Does the second way use float32 for division directly? (I hope it does not use float64 as an intermediate dtype)
Yes. You can check that by looking the code or more directly by scanning hardware events which clearly show that single floating point arithmetic instructions are executed (at least with Numpy 1.18).
In general, is there a way to do division in a specified dtype?
AFAIK, not directly with Numpy. Type promotion rules always apply. However, it is possible with Numba to perform conversions cell by cell which is much more efficient than using intermediate array (costly to allocate and to read/write).
Do I need to specify some casting argument?

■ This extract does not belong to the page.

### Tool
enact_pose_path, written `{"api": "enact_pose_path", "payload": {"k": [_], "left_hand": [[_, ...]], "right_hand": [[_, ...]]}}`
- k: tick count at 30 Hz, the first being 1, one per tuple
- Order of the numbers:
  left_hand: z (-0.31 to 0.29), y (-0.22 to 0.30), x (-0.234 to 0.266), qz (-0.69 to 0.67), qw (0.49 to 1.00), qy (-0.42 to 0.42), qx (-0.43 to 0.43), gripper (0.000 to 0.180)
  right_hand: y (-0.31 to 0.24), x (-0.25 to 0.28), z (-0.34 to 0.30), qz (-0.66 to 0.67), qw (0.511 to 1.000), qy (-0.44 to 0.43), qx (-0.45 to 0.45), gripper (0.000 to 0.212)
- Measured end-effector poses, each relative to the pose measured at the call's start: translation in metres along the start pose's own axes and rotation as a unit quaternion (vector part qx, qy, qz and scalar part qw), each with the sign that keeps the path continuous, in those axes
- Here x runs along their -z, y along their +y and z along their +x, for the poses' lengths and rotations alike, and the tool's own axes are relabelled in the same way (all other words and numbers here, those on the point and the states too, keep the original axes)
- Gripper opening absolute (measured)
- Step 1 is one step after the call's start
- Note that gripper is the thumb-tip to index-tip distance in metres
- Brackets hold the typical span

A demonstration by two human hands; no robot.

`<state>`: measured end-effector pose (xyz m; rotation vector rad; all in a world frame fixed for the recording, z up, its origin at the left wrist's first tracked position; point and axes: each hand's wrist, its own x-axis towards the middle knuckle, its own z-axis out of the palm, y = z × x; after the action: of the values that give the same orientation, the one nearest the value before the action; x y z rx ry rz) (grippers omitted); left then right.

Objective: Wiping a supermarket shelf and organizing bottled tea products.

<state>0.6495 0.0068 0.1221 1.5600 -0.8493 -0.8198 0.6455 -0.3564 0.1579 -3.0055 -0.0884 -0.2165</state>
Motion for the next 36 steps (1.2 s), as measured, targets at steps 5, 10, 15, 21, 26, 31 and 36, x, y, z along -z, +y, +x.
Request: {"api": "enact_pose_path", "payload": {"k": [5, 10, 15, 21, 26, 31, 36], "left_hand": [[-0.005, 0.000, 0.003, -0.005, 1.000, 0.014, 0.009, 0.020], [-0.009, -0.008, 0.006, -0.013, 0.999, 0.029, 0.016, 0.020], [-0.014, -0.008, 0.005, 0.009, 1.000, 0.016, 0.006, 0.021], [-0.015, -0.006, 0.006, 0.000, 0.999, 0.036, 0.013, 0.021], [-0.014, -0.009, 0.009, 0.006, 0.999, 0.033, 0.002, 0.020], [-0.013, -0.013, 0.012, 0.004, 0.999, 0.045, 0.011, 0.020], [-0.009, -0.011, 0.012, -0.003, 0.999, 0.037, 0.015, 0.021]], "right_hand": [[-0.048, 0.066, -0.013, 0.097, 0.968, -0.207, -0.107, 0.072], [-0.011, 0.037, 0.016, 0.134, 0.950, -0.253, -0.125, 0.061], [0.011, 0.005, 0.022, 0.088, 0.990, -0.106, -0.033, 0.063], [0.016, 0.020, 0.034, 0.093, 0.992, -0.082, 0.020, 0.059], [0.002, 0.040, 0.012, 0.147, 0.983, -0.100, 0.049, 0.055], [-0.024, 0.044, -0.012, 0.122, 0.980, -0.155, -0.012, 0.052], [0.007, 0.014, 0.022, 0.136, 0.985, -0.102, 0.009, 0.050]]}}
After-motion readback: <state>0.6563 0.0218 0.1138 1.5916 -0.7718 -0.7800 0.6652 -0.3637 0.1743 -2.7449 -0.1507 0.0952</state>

This is not needed here since there is no loss of precision in this case. Indeed, in the first version the input operands are of type float32
as well as for the result. For the second version, the type promotion rule is automatically applied and a
is implicitly casted to float32
before the division (probably more efficiently than the first method as no intermediate array could be created). The casting
argument helps you to control the level of safety here (which is safe
by default): for example, you can turn it to no
to be sure that no cast occurs (for the both operands and the result, an error is raised if a cast is needed). You can see the documentation of can_cast for more information.
Same question about converting back from [-1.0, 1.0] float32 into int16
Similar answers applies. However, you should should care about the type promotion rules as float32 * int16 -> float32
. Thus, the result of a multiply
will have to be casted to int16
and a loss of accuracy appear. As a result, you can use the casting
argument to enable unsafe
casts (now deprecated) and maybe better performance.
Notes & Advises:
I advise you to use the Numba's @njit to perform the operation efficiently.
Note that modern processors are able to perform such operations very quickly if SIMD instructions are used. Consequently, the memory bandwidth and the cache allocation policy should be the two main limiting factors. Fast conversions can be archived by preallocating buffers, by avoiding the creation of new temporary arrays as well as by avoiding the copy of unnecessary (large) arrays.